AI definition: accusations against the open source initiative

Harassment, insults: The procedure to determine the open source AI definition was psychologically stressful.

One red and one blue net.

(Image: issaro prakalung / Shutterstock.com)

Nov 5, 2024 at 11:22 am CET

3 min. read

By

Eva-Maria Weiß

The LinkedIn post by a long-standing member of the Open Source Initiative (OSI) is currently attracting a lot of attention. In it, Julia Ferraioli announces her resignation from the initiative. The reason for this is the behavior of some other members and the tone of the process of defining open source AI. The result is a narrow definition that leaves no room for open AI models from Meta or Google, for example, as they do not make their training data publicly available. Not all AI providers agree with the definition either.

Videos by heise

Ferraioli titles her article "Content warning: mental health, open source AI and harassment". In it, she writes that for many, the process has been heartbreaking. There was a lack of transparency, distorted narratives and deceptive arguments. But she complains even more about the way the participants were treated. Ferraioli says she was called a liar, an enemy of open source and was told to keep quiet.

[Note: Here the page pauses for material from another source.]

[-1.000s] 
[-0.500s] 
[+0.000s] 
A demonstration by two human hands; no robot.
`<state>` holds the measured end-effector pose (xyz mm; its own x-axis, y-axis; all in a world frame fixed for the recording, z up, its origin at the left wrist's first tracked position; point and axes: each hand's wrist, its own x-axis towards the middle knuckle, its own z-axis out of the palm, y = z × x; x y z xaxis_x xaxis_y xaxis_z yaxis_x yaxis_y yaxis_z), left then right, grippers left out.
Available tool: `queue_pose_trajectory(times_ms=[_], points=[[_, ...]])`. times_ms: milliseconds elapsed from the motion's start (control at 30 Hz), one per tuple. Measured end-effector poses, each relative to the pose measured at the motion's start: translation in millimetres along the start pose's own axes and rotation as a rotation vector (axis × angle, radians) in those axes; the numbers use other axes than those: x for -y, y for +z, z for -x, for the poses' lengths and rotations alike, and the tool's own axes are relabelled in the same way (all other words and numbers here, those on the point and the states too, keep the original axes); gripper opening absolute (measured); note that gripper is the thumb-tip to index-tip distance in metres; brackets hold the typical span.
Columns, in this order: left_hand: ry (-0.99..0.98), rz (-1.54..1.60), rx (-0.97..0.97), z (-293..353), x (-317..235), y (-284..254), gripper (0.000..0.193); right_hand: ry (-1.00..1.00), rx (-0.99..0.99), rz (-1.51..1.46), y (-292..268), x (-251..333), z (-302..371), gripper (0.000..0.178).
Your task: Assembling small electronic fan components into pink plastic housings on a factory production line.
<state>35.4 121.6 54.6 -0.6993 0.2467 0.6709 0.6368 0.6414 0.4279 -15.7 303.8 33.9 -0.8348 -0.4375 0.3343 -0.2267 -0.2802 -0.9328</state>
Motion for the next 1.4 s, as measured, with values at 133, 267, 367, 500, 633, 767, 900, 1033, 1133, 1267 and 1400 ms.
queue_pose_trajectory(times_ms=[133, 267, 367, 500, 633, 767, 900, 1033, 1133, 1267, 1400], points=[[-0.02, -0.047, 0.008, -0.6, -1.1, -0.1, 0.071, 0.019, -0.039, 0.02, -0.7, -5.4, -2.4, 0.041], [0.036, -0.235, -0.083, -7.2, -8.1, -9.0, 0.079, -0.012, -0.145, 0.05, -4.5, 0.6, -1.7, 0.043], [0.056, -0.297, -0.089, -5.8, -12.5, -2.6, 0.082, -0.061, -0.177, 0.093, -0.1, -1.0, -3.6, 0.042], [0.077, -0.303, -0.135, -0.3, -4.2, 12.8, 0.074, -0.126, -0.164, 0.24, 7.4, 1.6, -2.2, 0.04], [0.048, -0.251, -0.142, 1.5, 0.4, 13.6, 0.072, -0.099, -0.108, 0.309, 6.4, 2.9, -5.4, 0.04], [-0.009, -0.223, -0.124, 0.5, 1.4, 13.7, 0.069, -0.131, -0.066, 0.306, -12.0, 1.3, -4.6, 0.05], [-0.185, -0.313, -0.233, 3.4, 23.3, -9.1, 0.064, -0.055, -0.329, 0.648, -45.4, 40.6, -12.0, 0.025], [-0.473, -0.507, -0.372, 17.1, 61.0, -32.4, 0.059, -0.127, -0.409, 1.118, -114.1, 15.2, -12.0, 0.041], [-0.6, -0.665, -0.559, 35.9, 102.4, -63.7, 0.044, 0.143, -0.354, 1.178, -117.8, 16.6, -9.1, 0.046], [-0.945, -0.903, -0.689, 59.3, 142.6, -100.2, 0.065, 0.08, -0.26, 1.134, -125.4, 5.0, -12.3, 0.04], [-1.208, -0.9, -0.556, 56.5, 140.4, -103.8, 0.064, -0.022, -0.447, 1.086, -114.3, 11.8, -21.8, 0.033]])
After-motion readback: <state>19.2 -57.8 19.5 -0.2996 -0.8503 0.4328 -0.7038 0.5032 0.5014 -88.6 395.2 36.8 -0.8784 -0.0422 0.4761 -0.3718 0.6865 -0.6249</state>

Ferraioli's fear is that companies will make their technology even less freely available in response. "It's about the very meaning of open source and the OSI's insistence on undermining it on a technical and cultural level." Among the comments on the post are many people who share Ferraioli's concerns and experiences.

Further criticism of the OSI definition of AI

Criticism of the definition itself is also being voiced elsewhere. The camps are particularly divided on the decision as to whether the training data must be made freely accessible. While many supporters of the published definition see it as an obligation so that AI models can be recreated in their entirety, others say that the data is not so important. For example, some of it is subject to strict data protection rules: Copyright is one thing, the other is sensitive data such as that used to train medical AI systems. One argument in favor of disclosing training data is that otherwise open source would also support the monopoly of the large AI providers. On the other hand, some say that even with the data, smaller providers would not have sufficient computing power to do anything with it.

Of course, Meta, which had previously declared its Llama family of AI models to be open source, is also among the critics. According to the new definition, this does not apply. When asked by heise online, a spokesperson said that, like many others, they did not agree with the definition –. "There is no single valid definition of open source AI, and defining it is a challenge because previous open source definitions do not cover the complexity of today's rapidly evolving AI models." Nevertheless, they want to continue working with the OSI. Unlike what Ferraioli and her peers have announced and want to end their memberships. Meta also says: "We provide Llama free and open, and our license and terms of use help protect people with some restrictions."